◆ Recorded data:
● ● ● ● ● ● ●
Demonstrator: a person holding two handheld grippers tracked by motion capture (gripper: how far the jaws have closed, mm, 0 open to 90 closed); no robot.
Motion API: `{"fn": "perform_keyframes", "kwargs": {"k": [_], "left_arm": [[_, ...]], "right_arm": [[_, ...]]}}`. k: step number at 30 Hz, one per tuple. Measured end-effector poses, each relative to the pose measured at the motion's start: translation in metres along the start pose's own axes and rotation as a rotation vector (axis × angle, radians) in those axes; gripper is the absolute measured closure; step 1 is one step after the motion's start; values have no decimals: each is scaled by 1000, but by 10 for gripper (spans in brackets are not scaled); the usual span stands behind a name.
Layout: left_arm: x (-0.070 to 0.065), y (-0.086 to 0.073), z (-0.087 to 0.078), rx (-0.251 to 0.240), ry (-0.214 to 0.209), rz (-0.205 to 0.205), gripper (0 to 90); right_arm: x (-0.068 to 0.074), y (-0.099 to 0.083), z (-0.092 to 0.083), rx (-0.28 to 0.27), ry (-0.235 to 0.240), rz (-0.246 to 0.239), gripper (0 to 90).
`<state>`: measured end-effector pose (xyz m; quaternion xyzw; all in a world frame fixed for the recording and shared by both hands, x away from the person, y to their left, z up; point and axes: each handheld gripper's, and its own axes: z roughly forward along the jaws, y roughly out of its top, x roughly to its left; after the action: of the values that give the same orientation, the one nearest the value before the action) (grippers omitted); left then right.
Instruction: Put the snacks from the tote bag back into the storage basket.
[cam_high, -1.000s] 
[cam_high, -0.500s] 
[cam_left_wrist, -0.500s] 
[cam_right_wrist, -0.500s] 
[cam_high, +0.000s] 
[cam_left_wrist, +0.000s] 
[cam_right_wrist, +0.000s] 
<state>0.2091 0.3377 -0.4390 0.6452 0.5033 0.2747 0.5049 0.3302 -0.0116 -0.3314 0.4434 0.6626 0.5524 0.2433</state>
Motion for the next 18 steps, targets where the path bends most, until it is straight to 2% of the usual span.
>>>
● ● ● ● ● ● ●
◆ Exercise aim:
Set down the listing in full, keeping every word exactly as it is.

◆ Output for this task:
Demonstrator: a person holding two handheld grippers tracked by motion capture (gripper: how far the jaws have closed, mm, 0 open to 90 closed); no robot.
Motion API: `{"fn": "perform_keyframes", "kwargs": {"k": [_], "left_arm": [[_, ...]], "right_arm": [[_, ...]]}}`. k: step number at 30 Hz, one per tuple. Measured end-effector poses, each relative to the pose measured at the motion's start: translation in metres along the start pose's own axes and rotation as a rotation vector (axis × angle, radians) in those axes; gripper is the absolute measured closure; step 1 is one step after the motion's start; values have no decimals: each is scaled by 1000, but by 10 for gripper (spans in brackets are not scaled); the usual span stands behind a name.
Layout: left_arm: x (-0.070 to 0.065), y (-0.086 to 0.073), z (-0.087 to 0.078), rx (-0.251 to 0.240), ry (-0.214 to 0.209), rz (-0.205 to 0.205), gripper (0 to 90); right_arm: x (-0.068 to 0.074), y (-0.099 to 0.083), z (-0.092 to 0.083), rx (-0.28 to 0.27), ry (-0.235 to 0.240), rz (-0.246 to 0.239), gripper (0 to 90).
`<state>`: measured end-effector pose (xyz m; quaternion xyzw; all in a world frame fixed for the recording and shared by both hands, x away from the person, y to their left, z up; point and axes: each handheld gripper's, and its own axes: z roughly forward along the jaws, y roughly out of its top, x roughly to its left; after the action: of the values that give the same orientation, the one nearest the value before the action) (grippers omitted); left then right.
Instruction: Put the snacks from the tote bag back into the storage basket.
[cam_high, -1.000s] 
[cam_high, -0.500s] 
[cam_left_wrist, -0.500s] 
[cam_right_wrist, -0.500s] 
[cam_high, +0.000s] 
[cam_left_wrist, +0.000s] 
[cam_right_wrist, +0.000s] 
<state>0.2091 0.3377 -0.4390 0.6452 0.5033 0.2747 0.5049 0.3302 -0.0116 -0.3314 0.4434 0.6626 0.5524 0.2433</state>
Motion for the next 18 steps, targets where the path bends most, until it is straight to 2% of the usual span.
>>>

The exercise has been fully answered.